Task description
Please copy exactly every line from the one that contains "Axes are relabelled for" to the end of the data below, with both ends included and no other lines.

Data extract
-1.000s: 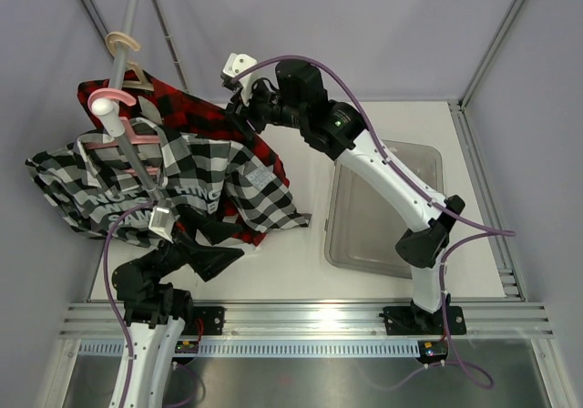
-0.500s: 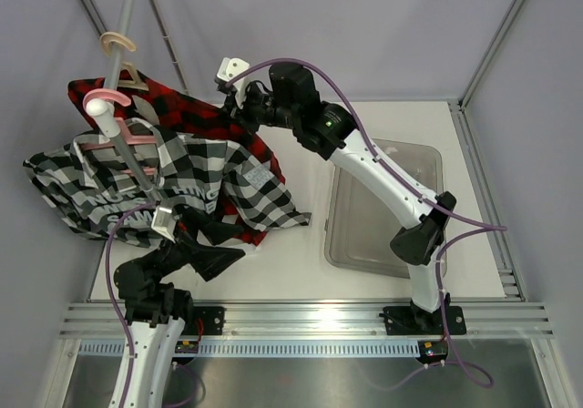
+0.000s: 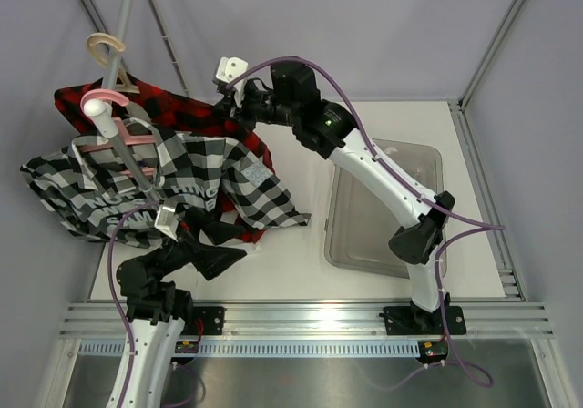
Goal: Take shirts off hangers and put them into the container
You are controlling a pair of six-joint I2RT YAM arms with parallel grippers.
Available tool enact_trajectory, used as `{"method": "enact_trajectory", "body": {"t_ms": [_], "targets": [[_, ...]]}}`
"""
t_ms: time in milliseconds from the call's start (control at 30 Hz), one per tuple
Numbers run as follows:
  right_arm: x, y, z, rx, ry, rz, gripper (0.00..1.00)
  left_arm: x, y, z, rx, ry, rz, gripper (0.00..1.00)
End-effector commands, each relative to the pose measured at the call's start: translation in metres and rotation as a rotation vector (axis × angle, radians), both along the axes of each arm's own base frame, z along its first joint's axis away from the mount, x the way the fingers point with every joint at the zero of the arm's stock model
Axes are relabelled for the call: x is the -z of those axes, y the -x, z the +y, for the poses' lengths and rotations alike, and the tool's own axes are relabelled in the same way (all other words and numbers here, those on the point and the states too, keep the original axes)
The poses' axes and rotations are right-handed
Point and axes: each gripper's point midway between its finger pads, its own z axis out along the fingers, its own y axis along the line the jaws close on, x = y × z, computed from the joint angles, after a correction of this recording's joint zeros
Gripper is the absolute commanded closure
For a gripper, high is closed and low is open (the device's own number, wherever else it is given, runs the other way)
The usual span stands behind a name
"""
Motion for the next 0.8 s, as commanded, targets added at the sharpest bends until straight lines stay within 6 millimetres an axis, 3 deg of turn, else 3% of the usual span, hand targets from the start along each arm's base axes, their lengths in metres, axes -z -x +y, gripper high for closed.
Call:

Task answer
Axes are relabelled for the call: x is the -z of those axes, y the -x, z the +y, for the poses' lengths and rotations alike, and the tool's own axes are relabelled in the same way (all other words and numbers here, those on the point and the states too, keep the original axes)
The poses' axes and rotations are right-handed
Point and axes: each gripper's point midway between its finger pads, its own z axis out along the fingers, its own y axis along the line the jaws close on, x = y × z, computed from the joint angles, after a correction of this recording's joint zeros
Gripper is the absolute commanded closure
For a gripper, high is closed and low is open (the device's own number, wherever else it is given, runs the other way)
The usual span stands behind a name
"""
Motion for the next 0.8 s, as commanded, targets added at the sharpest bends until straight lines stay within 6 millimetres an axis, 3 deg of turn, else 3% of the usual span, hand targets from the start along each arm's base axes, their lengths in metres, axes -z -x +y, gripper high for closed.
Call:

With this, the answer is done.